Lines outside the range are not wanted. Give again exactly the lines between the line holding "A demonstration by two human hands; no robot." and the line holding "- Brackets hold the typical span", inclusive, from the listing below.

START Data shown

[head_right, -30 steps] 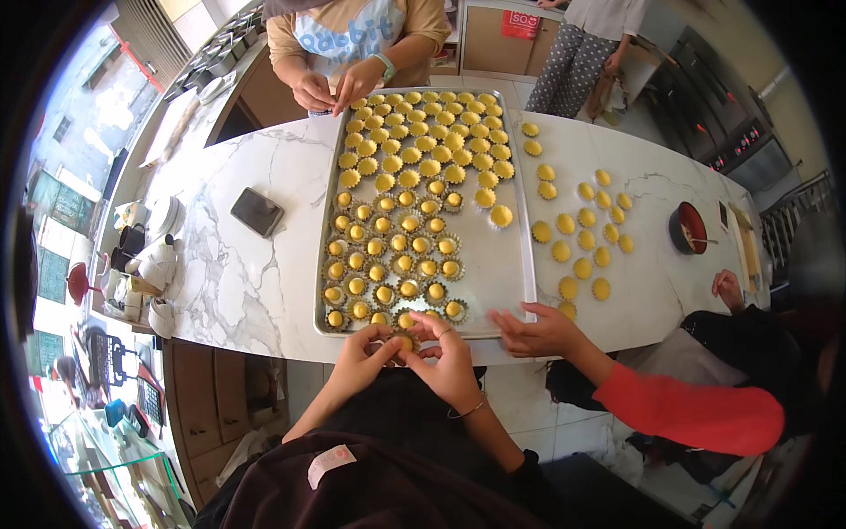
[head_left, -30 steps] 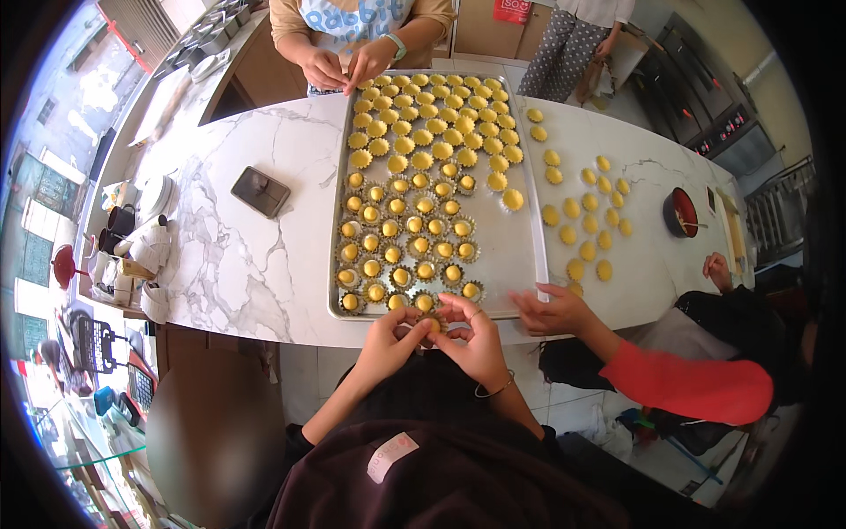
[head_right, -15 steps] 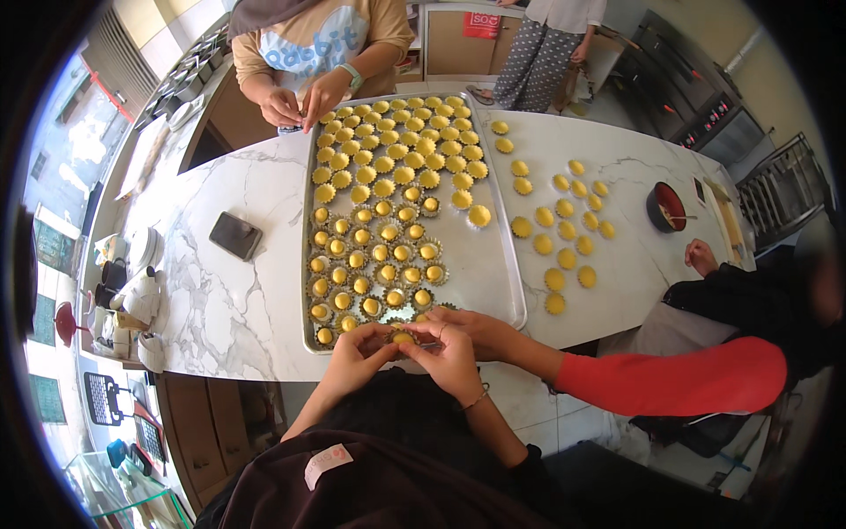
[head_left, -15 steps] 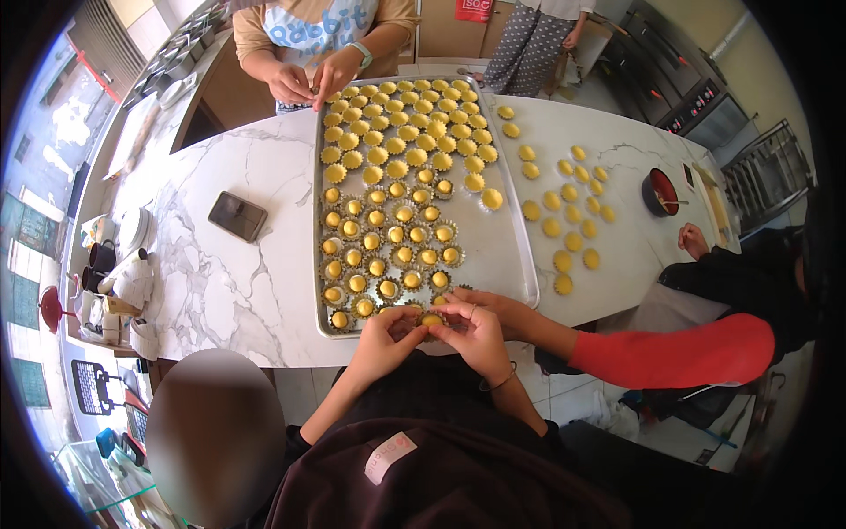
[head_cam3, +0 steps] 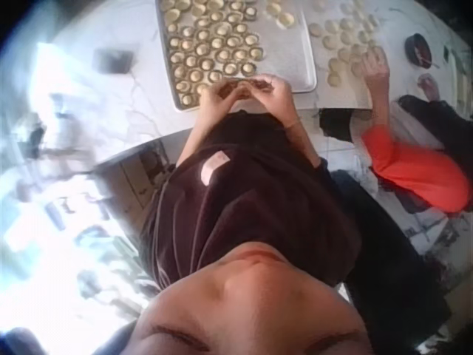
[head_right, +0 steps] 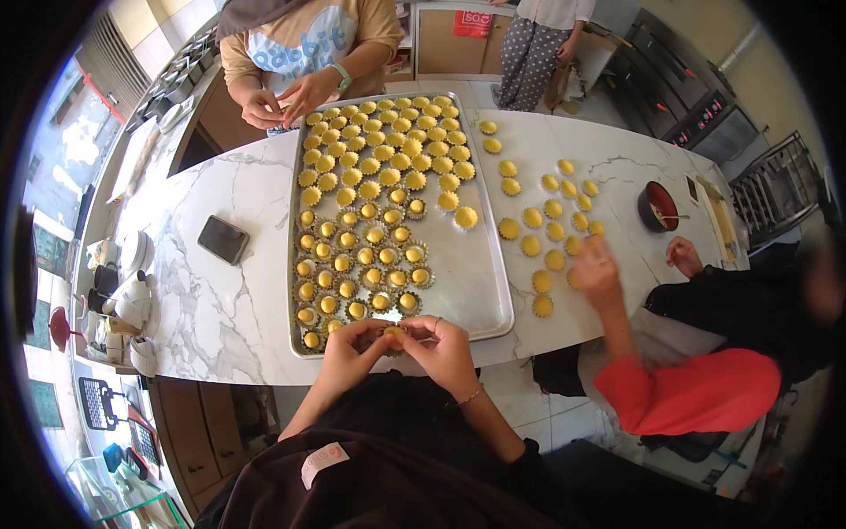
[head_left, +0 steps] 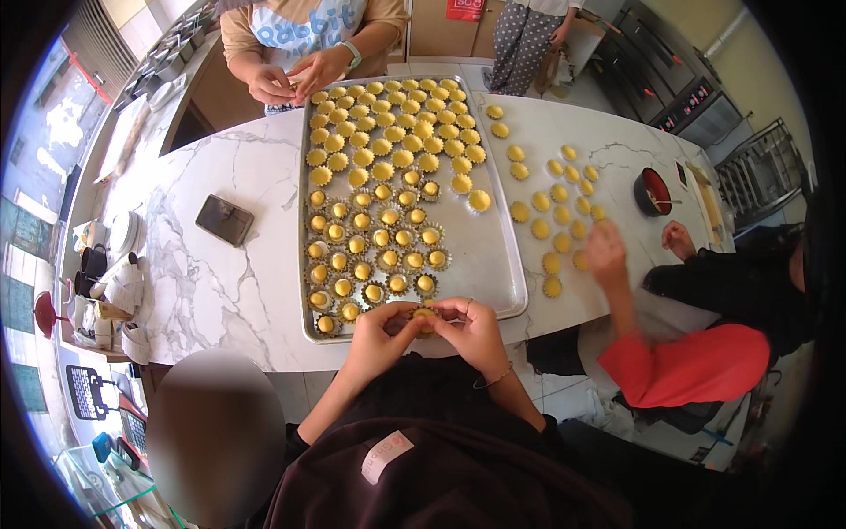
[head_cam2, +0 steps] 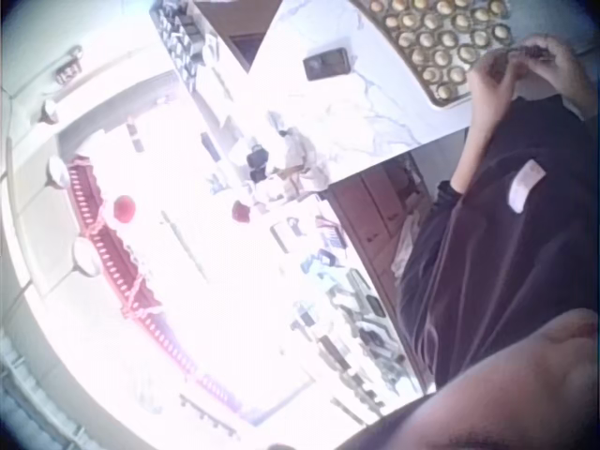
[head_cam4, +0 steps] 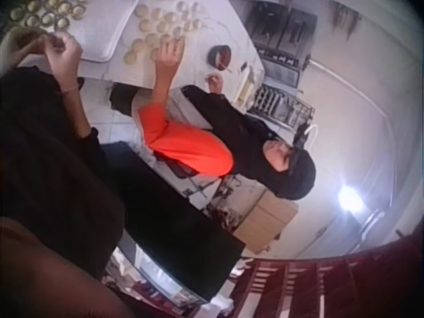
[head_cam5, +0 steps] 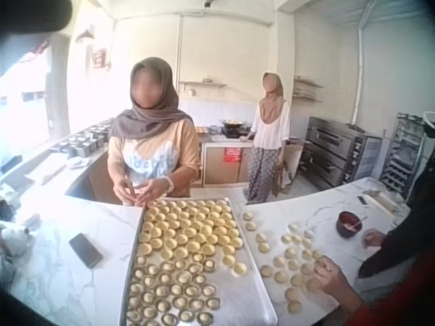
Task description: The person places dough balls into metal molds on a tray and presses the dough by hand.
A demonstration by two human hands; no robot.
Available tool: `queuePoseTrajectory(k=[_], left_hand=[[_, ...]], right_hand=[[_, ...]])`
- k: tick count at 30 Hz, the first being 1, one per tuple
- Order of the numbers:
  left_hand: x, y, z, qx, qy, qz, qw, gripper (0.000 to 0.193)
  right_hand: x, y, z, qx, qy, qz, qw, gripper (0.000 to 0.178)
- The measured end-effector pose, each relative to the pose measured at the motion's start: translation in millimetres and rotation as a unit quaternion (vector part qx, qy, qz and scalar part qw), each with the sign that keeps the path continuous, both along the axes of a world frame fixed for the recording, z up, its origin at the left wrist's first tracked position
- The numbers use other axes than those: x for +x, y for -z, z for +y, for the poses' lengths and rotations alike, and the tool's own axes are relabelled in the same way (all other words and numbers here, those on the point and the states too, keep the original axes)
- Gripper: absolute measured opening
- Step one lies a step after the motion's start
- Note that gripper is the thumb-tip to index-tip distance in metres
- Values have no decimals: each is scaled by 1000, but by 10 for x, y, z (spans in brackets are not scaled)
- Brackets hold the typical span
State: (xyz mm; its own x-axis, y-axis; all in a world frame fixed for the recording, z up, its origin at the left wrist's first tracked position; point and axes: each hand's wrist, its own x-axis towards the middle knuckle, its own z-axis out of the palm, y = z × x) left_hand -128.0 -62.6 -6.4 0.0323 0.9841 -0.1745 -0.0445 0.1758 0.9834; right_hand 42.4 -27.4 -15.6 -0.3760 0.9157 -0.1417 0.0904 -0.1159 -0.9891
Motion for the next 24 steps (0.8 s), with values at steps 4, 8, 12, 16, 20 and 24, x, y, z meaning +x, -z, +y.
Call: queuePoseTrajectory(k=[4,8,12,16,20,24], left_hand=[[68,-71,51,-15,29,62,998,28],[159,69,106,8,-3,43,999,33],[333,108,150,46,-1,52,998,32],[447,-14,277,-31,54,85,994,33],[563,20,334,-18,38,90,995,31],[674,45,351,22,-27,39,999,29]], right_hand=[[64,-126,73,-63,16,61,996,21],[145,-135,138,-26,10,23,999,19],[295,-90,190,-8,12,-10,1000,19],[482,-168,289,-103,-2,35,994,20],[586,-180,354,-80,-17,31,996,20],[594,-71,428,-33,-11,7,999,21]])
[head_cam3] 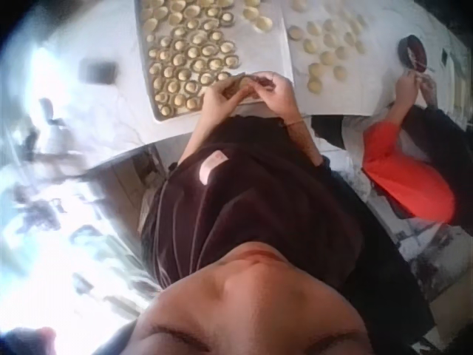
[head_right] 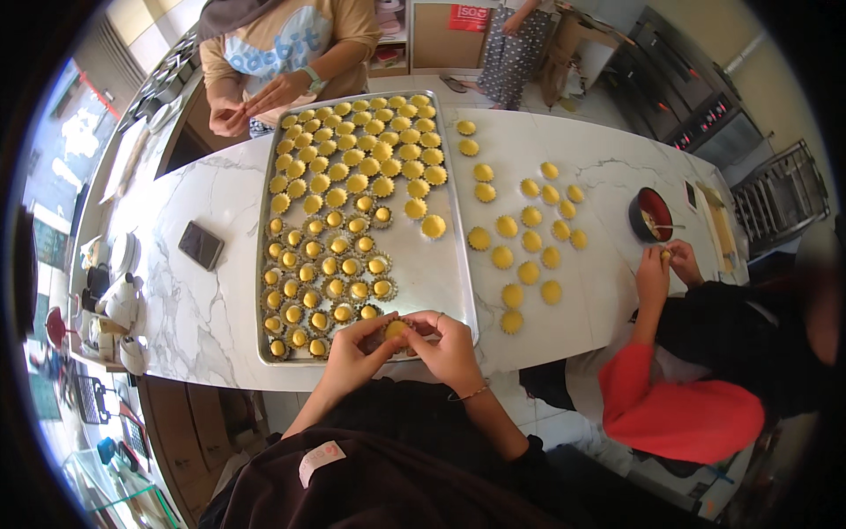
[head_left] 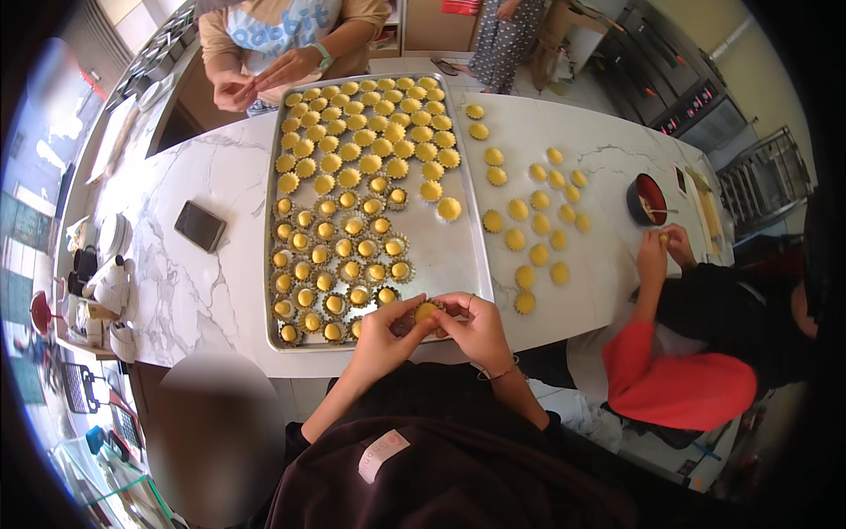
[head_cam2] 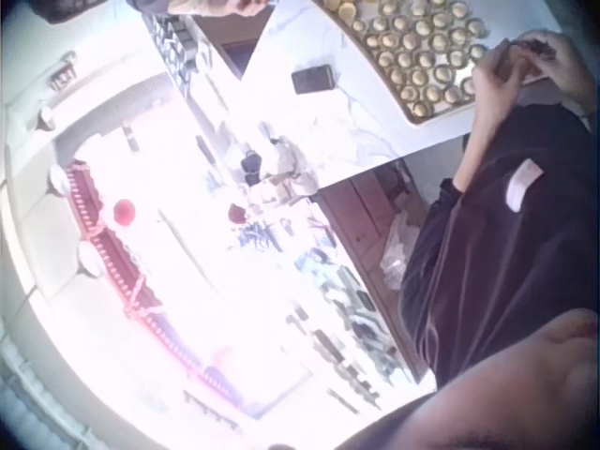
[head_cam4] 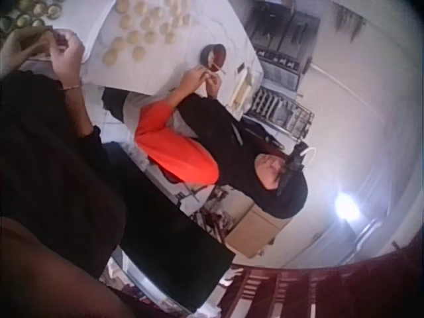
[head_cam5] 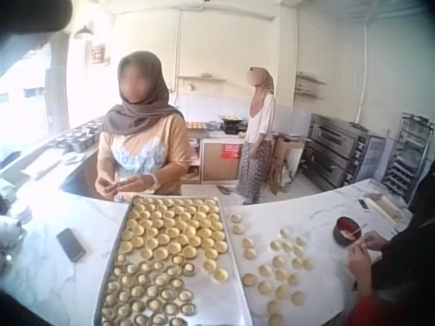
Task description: The person places dough balls into metal molds on a tray and presses the dough by hand.
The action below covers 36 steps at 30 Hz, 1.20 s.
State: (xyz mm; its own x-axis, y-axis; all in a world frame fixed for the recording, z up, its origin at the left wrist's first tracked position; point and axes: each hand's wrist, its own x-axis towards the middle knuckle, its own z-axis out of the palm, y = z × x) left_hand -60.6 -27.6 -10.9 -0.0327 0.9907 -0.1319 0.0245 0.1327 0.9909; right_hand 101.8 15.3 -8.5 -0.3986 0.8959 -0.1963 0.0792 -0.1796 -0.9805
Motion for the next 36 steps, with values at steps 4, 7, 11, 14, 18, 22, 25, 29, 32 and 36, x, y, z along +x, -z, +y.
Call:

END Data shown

_Exercise result_.
A demonstration by two human hands; no robot.
Available tool: `queuePoseTrajectory(k=[_], left_hand=[[_, ...]], right_hand=[[_, ...]])`
- k: tick count at 30 Hz, the first being 1, one per tuple
- Order of the numbers:
  left_hand: x, y, z, qx, qy, qz, qw, gripper (0.000 to 0.193)
  right_hand: x, y, z, qx, qy, qz, qw, gripper (0.000 to 0.178)
- The measured end-effector pose, each relative to the pose measured at the motion's start: translation in millimetres and rotation as a unit quaternion (vector part qx, qy, qz and scalar part qw), each with the sign that keeps the path continuous, both along the axes of a world frame fixed for the recording, z up, its origin at the left wrist's first tracked position
- The numbers use other axes than those: x for +x, y for -z, z for +y, for the poses' lengths and rotations alike, and the tool's own axes are relabelled in the same way (all other words and numbers here, those on the point and the states too, keep the original axes)
- Gripper: absolute measured opening
- Step one lies a step after the motion's start
- Note that gripper is the thumb-tip to index-tip distance in metres
- Values have no decimals: each is scaled by 1000, but by 10 for x, y, z (spans in brackets are not scaled)
- Brackets hold the typical span

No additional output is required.